▶ Task goal: Only the lines below from the one with "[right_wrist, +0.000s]" through the one with "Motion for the" are to be written out, exactly and without any images.
= = = =
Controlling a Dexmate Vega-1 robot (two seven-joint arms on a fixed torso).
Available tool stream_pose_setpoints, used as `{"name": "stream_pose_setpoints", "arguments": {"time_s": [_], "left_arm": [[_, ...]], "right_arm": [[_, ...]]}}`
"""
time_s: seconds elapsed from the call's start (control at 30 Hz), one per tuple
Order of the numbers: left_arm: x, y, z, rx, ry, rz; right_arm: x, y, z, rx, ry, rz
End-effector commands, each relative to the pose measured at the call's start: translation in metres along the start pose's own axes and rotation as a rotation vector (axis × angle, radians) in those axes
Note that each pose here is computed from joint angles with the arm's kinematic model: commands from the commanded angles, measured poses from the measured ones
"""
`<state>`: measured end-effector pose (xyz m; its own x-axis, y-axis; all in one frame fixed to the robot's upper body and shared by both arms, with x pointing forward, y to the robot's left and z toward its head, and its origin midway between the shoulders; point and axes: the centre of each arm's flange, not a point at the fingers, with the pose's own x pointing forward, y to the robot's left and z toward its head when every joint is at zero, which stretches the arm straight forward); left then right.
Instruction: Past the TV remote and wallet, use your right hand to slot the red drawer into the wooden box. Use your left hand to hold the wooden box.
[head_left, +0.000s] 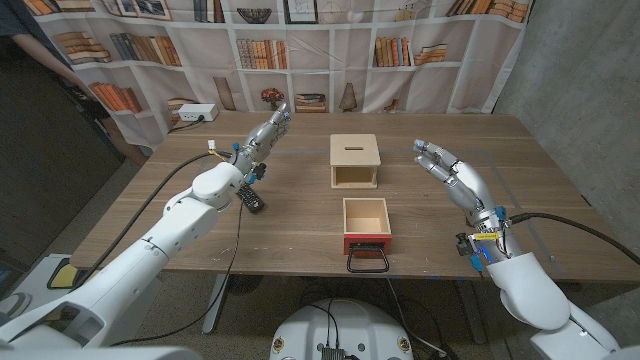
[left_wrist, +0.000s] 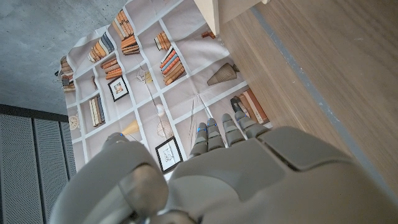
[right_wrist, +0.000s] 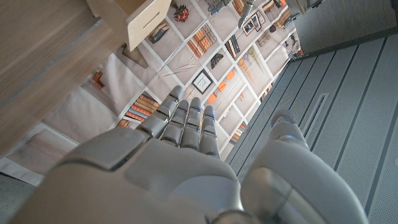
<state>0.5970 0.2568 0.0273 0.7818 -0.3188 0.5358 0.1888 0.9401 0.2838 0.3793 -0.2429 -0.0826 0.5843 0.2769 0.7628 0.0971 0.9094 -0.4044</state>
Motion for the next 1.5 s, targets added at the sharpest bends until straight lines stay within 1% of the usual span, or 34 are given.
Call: {"name": "stream_pose_setpoints", "arguments": {"time_s": [0.03, 0.13, 0.23, 0.37, 0.43, 0.6, 0.77, 1.03, 1.13, 1.33, 1.37, 1.5], "left_arm": [[-0.013, 0.012, -0.008, -0.009, -0.021, -0.035], [-0.012, 0.006, -0.010, -0.013, -0.030, -0.046], [-0.012, 0.002, -0.010, 0.008, -0.028, -0.049], [-0.012, 0.000, -0.008, 0.010, -0.033, -0.050], [-0.011, -0.001, -0.006, 0.015, -0.042, -0.055], [-0.010, -0.004, -0.006, 0.010, -0.053, -0.072], [-0.009, -0.005, -0.005, 0.011, -0.067, -0.084], [-0.006, 0.001, -0.004, 0.009, -0.086, -0.092], [-0.004, 0.003, -0.006, 0.008, -0.080, -0.100], [0.001, 0.001, -0.009, 0.004, -0.081, -0.125], [0.003, 0.000, -0.009, 0.009, -0.080, -0.137], [0.005, 0.000, -0.008, 0.013, -0.080, -0.147]], "right_arm": [[-0.016, 0.024, 0.021, -0.180, 0.043, -0.016], [-0.020, 0.026, 0.024, -0.228, 0.047, -0.012], [-0.023, 0.028, 0.028, -0.279, 0.044, -0.010], [-0.027, 0.031, 0.034, -0.351, 0.038, -0.016], [-0.027, 0.032, 0.036, -0.358, 0.034, -0.020], [-0.034, 0.035, 0.042, -0.409, 0.048, -0.032], [-0.041, 0.040, 0.051, -0.489, 0.063, -0.031], [-0.046, 0.054, 0.062, -0.565, 0.081, -0.029], [-0.048, 0.061, 0.067, -0.628, 0.084, -0.029], [-0.053, 0.076, 0.079, -0.735, 0.065, -0.013], [-0.054, 0.079, 0.080, -0.767, 0.071, -0.006], [-0.055, 0.084, 0.081, -0.795, 0.093, 0.020]]}}
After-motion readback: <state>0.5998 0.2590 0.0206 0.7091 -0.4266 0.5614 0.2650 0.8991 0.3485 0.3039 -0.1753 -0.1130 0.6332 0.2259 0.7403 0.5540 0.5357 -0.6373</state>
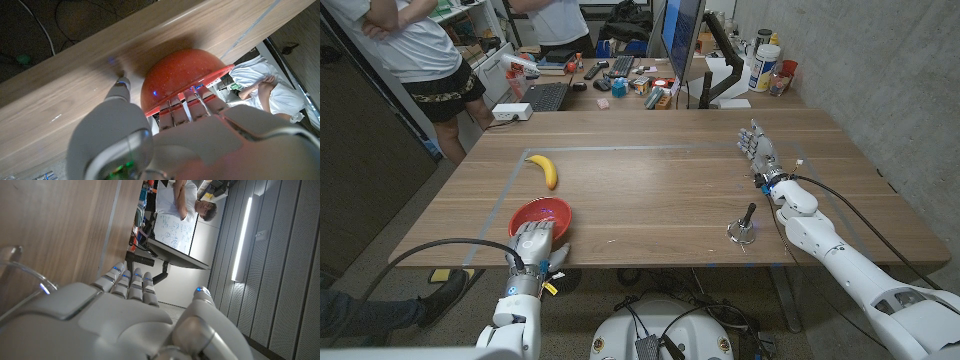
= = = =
▶ Response area:
[right_wrist, +0.000s] 
<state>0.5970 0.2568 0.0273 0.7818 -0.3188 0.5358 0.1888 0.9401 0.2838 0.3793 -0.2429 -0.0826 0.5843 0.2769 0.7628 0.0971 0.9094 -0.4044</state>
Motion for the next 1.5 s, targets added at the sharpest bends until straight lines stay within 1% of the usual span, or 34 are given.

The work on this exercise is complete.